Justo en ese momento, por la puerta entró una enfermera.

—¡Mick, estás despierto!

—S-Sí —apuntaló él, todavía confundido—. Supongo que sí.

—¡Ea, Mick! —dijo un hombre detrás de la enfermera. Venía con otro. Se señaló el pecho—. Casi, casi, ¿ea?

El otro se acercó a un ramo de flores que había a un lado de la cama. Cogió la tarjeta. «Valoramos tu esfuerzo». Contuvo la risa.

Mick puso los ojos en blanco y se sentó en la cama. Consideraba a aquellos dos unos chupasangres.

—Por favor, señores —dijo la enfermera—. Visitas después de las ocho.

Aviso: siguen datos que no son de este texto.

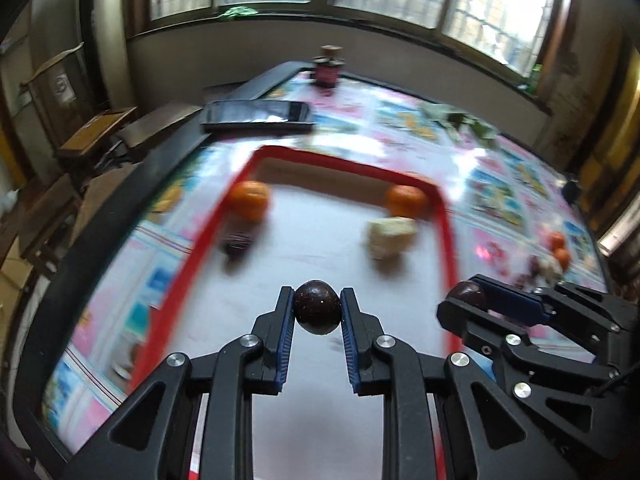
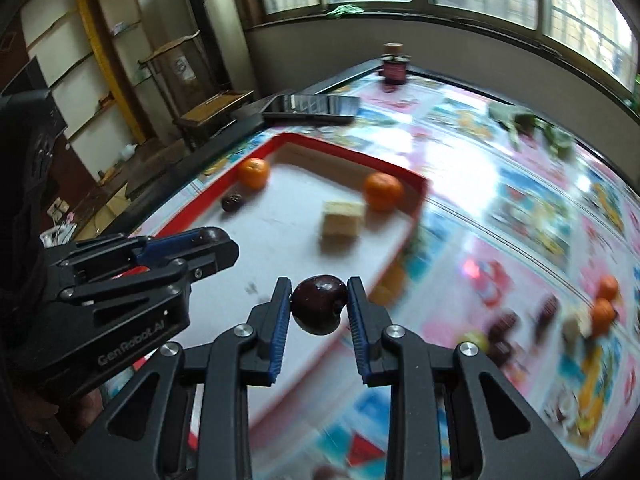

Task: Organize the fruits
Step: 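Carry both held plums over the tray, then open both grippers to drop the plums into the tray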

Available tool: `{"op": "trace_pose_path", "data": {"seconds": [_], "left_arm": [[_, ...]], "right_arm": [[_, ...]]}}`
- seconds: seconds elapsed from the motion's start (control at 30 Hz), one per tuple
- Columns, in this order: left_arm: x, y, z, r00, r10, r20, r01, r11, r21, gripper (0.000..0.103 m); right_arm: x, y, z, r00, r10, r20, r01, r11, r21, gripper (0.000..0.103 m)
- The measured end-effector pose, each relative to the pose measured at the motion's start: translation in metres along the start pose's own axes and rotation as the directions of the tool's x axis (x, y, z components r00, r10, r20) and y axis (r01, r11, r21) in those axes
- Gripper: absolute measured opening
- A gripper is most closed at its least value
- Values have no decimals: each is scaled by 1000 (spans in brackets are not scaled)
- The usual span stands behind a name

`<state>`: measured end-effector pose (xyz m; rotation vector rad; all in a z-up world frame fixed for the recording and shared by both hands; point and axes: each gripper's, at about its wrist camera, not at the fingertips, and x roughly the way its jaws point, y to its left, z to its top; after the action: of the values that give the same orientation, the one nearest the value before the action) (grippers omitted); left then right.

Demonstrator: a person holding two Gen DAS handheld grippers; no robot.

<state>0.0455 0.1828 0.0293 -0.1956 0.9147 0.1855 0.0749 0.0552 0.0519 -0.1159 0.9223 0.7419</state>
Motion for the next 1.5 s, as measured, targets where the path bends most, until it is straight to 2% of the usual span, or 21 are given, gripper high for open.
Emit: {"op": "trace_pose_path", "data": {"seconds": [0.27,0.4,0.7,0.8,0.87,1.07,1.3,1.5], "left_arm": [[35,33,10,997,60,-45,-62,997,-44,22],[45,41,13,996,67,-57,-70,996,-61,22],[52,38,12,994,85,-73,-90,994,-62,24],[53,38,13,993,77,-87,-83,994,-69,38],[52,37,11,991,94,-91,-100,992,-71,50],[39,34,3,992,106,-67,-110,992,-63,65],[23,27,-2,989,140,-44,-142,989,-37,69],[10,16,-7,989,144,-27,-144,989,-14,69]], "right_arm": [[60,12,27,999,16,-52,-16,1000,1,30],[76,9,34,997,16,-74,-15,1000,17,30],[85,13,35,996,-3,-90,1,1000,-22,30],[85,13,34,995,-8,-99,6,1000,-17,31],[84,14,34,994,-18,-105,16,1000,-21,31],[74,12,28,993,-47,-111,44,999,-27,33],[47,9,20,996,-59,-68,60,998,6,46],[25,10,13,998,-50,-35,51,998,30,47]]}}
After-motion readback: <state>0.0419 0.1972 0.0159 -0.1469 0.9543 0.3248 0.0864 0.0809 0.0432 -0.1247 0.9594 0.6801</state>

Los hombres asintieron, descontentos.

—Ea, Mick. Tomátelo con calma —dijo el primero—. Ya sabes, el trabajo no lo es todo… —Guiñó un ojo. Caminó hacia la puerta y salió. El otro lo siguió.

El murmullo de sus voces llegó a Mick desde el fondo del pasillo.

—No entiendo qué podría molestarle tanto —comenzó a decir uno, en tono pesado—. Podría llegar a ser el favorito del jefe, el que recibe todas las atenciones. Siempre pudiendo hacer lo que quisiera.

Justo fuera del hospital, al otro lado de la calle, había una camioneta esperándolos.

Mientras caminaban, uno de ellos sacó su celular y marcó un número. Sí, lo hemos visto, dijo. Muy bien, todo en orden. Sí, mejorando. ¿Qué? No, no es nada. Seguro volverá pronto al entrenamiento. Sí, vamos en camino. Acabó la llamada y lo guardó.

—¿Podrá recordar? —preguntó el otro.

—No lo creo —respondió el primero. Se subió a la camioneta y se dio la vuelta para mirarlo—. En estos casos —dijo, asomando dos colmillos—, habrá que empezar de nuevo.

La camioneta arrancó y desapareció detrás de un edificio.

Mick se enderezó en la cama, el semblante caído. Pensó en la mujer del sueño y cogió el ramo de flores. Se contuvo de lanzarlo, mirando hacia la ventana.

Acompasados, como vientos fantasmales, llegaban desde el exterior los crepitantes sonidos del tráfico. La ciudad bullía. Fuera, en algún momento, en algún lugar, se hacían cosas.